» **What is expected**: The records below hold a stretch from the line with "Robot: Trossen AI" through the line with "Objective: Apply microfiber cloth"; return exactly those lines, ends included, and nothing more.

» **Input data**:
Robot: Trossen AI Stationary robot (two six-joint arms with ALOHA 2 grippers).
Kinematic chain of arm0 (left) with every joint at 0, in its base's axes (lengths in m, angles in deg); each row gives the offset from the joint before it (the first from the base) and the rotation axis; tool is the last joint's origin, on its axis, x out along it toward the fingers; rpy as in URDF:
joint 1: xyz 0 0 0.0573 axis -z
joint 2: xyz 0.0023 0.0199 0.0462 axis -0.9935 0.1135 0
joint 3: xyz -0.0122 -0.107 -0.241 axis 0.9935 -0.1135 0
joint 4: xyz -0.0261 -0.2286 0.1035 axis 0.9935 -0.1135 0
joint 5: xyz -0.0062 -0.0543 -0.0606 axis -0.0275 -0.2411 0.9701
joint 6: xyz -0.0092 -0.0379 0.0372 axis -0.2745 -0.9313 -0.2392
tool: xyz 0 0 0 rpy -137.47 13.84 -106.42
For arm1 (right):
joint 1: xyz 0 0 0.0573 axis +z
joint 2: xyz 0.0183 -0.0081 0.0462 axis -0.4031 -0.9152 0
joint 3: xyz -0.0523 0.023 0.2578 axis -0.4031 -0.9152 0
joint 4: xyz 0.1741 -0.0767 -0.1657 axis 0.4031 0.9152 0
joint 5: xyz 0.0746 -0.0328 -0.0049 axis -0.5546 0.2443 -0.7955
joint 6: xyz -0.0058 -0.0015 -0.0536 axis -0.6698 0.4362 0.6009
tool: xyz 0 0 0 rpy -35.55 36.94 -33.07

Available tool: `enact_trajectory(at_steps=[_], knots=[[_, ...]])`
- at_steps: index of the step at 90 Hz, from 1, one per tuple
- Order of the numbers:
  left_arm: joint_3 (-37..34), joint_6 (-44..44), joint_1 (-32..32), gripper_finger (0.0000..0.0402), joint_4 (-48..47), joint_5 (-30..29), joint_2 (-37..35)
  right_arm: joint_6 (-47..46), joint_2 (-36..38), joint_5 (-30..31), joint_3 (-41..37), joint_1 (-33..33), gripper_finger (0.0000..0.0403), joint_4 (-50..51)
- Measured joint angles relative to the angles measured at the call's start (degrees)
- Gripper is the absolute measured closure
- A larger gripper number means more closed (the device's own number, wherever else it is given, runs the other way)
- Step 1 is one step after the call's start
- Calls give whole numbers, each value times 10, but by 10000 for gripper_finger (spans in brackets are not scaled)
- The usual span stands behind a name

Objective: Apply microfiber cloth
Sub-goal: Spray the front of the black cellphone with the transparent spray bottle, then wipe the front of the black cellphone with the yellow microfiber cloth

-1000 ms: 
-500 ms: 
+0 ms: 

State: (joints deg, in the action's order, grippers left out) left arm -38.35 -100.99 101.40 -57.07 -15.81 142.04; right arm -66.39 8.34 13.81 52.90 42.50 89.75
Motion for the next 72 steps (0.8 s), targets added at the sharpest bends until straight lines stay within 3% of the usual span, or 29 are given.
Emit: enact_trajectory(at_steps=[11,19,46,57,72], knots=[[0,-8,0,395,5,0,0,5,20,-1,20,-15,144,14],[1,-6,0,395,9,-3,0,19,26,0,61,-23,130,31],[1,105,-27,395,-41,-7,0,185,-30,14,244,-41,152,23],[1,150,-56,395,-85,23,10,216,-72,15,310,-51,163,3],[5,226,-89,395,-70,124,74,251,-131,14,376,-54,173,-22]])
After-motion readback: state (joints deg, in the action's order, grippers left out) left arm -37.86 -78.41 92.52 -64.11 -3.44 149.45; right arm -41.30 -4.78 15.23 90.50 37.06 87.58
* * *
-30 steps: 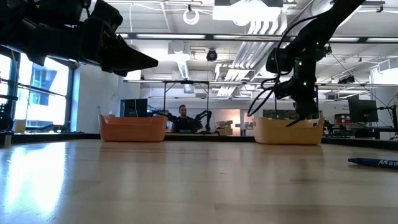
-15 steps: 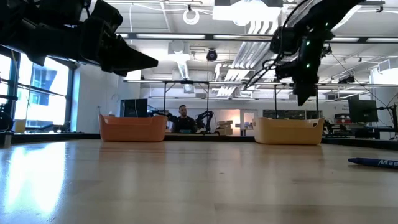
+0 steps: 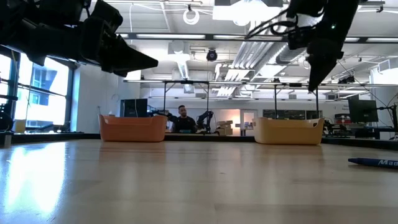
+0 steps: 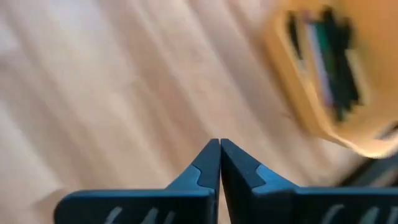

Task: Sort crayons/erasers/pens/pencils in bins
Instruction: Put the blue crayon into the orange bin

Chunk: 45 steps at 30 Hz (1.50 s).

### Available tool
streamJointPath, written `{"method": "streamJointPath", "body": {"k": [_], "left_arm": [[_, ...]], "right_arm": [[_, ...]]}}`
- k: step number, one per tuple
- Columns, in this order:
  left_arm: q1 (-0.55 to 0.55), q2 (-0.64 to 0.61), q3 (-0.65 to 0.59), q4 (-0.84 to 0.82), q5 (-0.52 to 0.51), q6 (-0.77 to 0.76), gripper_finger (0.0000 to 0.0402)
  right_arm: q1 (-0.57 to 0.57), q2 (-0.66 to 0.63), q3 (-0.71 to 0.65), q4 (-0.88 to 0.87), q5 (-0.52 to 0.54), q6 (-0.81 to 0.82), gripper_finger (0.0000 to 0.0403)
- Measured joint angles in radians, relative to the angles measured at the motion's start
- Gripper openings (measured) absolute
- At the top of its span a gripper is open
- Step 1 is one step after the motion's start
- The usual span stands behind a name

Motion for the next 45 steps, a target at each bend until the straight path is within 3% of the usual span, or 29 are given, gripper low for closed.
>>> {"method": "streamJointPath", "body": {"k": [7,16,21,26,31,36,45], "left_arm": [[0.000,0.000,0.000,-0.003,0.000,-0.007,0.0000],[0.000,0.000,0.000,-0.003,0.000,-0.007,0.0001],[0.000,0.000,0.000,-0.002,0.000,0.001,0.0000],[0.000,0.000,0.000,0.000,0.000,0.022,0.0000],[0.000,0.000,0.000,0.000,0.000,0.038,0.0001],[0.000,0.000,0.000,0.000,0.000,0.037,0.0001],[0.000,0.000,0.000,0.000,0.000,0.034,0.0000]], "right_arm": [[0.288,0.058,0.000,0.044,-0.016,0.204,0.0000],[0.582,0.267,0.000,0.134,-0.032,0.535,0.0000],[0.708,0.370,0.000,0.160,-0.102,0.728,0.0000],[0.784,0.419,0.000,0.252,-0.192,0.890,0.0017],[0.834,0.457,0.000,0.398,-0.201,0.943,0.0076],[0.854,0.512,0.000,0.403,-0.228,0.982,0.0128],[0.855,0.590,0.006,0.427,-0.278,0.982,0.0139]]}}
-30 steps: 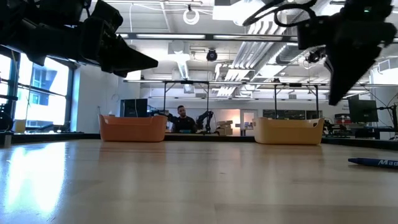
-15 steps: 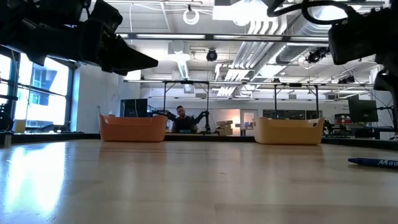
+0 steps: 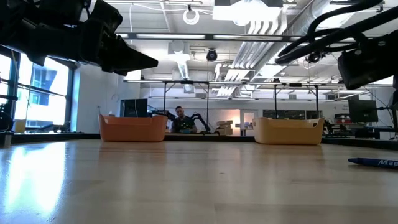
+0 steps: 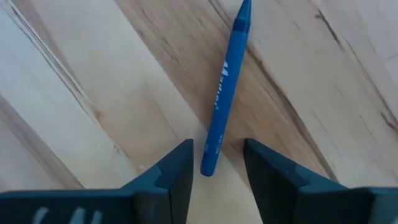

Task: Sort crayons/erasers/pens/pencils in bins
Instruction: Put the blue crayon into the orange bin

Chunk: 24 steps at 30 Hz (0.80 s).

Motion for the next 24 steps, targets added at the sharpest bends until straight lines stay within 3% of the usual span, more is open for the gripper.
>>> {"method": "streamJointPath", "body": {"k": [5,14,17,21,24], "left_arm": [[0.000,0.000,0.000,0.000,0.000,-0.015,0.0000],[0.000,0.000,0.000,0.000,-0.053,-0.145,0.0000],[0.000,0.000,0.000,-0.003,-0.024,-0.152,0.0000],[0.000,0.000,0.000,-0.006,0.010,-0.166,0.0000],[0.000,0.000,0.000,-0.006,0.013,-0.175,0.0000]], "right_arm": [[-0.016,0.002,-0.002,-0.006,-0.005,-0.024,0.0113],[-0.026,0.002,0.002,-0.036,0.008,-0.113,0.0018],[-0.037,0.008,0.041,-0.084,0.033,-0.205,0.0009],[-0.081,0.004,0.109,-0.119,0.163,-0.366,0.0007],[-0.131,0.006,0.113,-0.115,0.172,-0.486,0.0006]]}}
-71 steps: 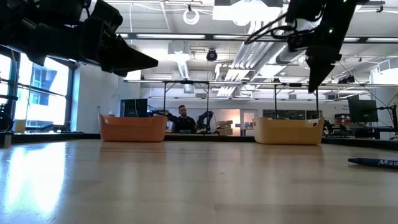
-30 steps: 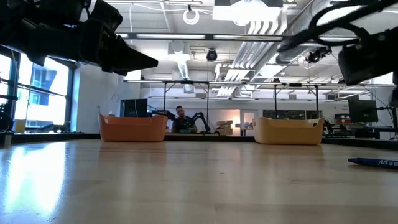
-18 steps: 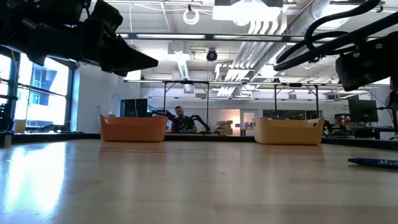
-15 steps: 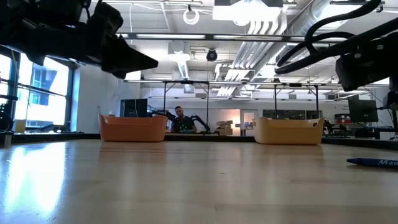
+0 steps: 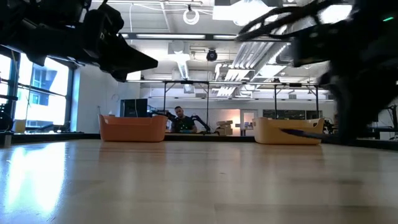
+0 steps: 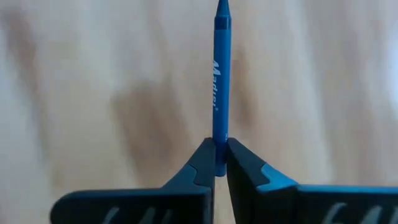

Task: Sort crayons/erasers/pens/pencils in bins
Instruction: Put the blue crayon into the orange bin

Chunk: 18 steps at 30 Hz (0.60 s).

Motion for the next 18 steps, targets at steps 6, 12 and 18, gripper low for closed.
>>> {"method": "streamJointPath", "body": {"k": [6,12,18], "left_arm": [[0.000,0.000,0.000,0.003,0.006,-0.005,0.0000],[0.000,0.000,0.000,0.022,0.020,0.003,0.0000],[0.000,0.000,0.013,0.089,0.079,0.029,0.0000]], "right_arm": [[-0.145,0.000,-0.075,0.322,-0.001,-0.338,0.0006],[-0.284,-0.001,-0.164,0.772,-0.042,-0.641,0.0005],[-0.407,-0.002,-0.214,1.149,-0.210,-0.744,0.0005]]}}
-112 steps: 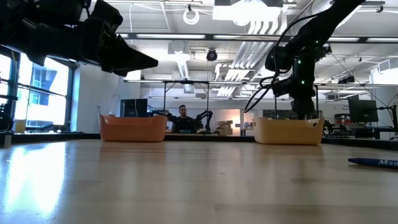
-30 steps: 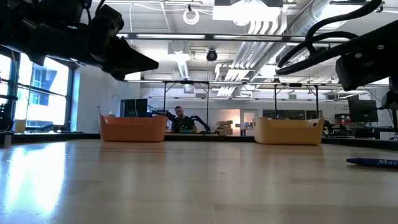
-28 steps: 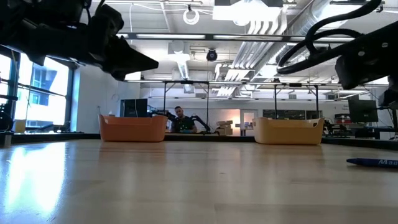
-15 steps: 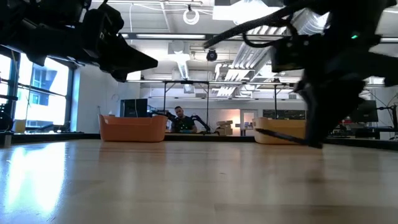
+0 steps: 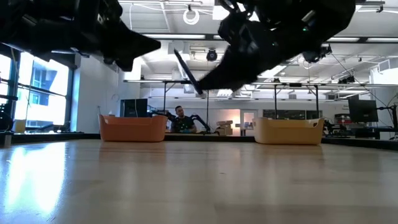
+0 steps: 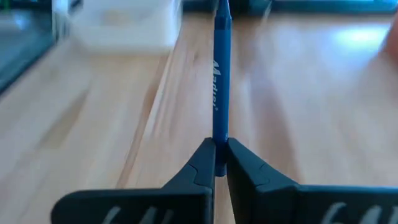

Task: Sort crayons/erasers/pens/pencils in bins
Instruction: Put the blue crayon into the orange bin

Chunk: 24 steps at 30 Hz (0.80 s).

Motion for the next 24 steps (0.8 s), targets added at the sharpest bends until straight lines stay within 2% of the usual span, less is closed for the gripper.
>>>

» **Result below**:
Robot: Trossen AI Stationary robot (two six-joint arms with ALOHA 2 grippers).
Kinematic chain of arm0 (left) with every joint at 0, in its base's axes (lengths in m, angles in deg); each row gives the offset from the joint before it (the first from the base) and the rotation axis; tool is the last joint's origin, on its axis, x out along it toward the fingers; rpy as in URDF:
joint 1: xyz 0 0 0.0573 axis -z
joint 2: xyz 0.0023 0.0199 0.0462 axis -0.9935 0.1135 0
joint 3: xyz -0.0122 -0.107 -0.241 axis 0.9935 -0.1135 0
joint 4: xyz -0.0261 -0.2286 0.1035 axis 0.9935 -0.1135 0
joint 5: xyz -0.0062 -0.0543 -0.0606 axis -0.0275 -0.2411 0.9701
joint 6: xyz -0.0092 -0.0379 0.0372 axis -0.2745 -0.9313 -0.2392
tool: xyz 0 0 0 rpy -137.47 13.84 -106.42
For arm1 (right):
joint 1: xyz 0 0 0.0573 axis +z
joint 2: xyz 0.0183 -0.0081 0.0462 axis -0.4031 -0.9152 0
joint 3: xyz -0.0523 0.023 0.2578 axis -0.4031 -0.9152 0
joint 4: xyz 0.1741 -0.0767 -0.1657 axis 0.4031 0.9152 0
joint 5: xyz 0.0746 -0.0328 -0.0049 axis -0.5546 0.2443 -0.7955
joint 6: xyz -0.0058 -0.0015 -0.0536 axis -0.6698 0.4362 0.6009
tool: xyz 0 0 0 rpy -35.55 36.94 -33.07

Available tool: `enact_trajectory(at_steps=[_], knots=[[_, ...]])`
- at_steps: index of the step at 90 Hz, from 1, one per tuple
- Order of the numbers:
  left_arm: joint_3 (-37..34), joint_6 (-44..44), joint_1 (-32..32), gripper_finger (0.0000..0.0402), joint_4 (-48..47), joint_5 (-30..29), joint_2 (-37..35)
  right_arm: joint_6 (-47..46), joint_2 (-36..38), joint_5 (-30..31), joint_3 (-41..37), joint_1 (-33..33), gripper_finger (0.0000..0.0403), joint_4 (-50..51)
- Measured joint angles relative to the angles measured at the call's start (degrees)
- Gripper is the absolute measured closure
- A larger gripper number means more closed (the device's own number, wherever else it is given, runs the other way)
- Step 1 is one step after the call's start
- Calls give whole numbers, each value times 10, but by 10000 for gripper_finger (spans in brackets are not scaled)
- The usual span stands behind a name

Objective: Apply microfiber cloth

This answer is now finished.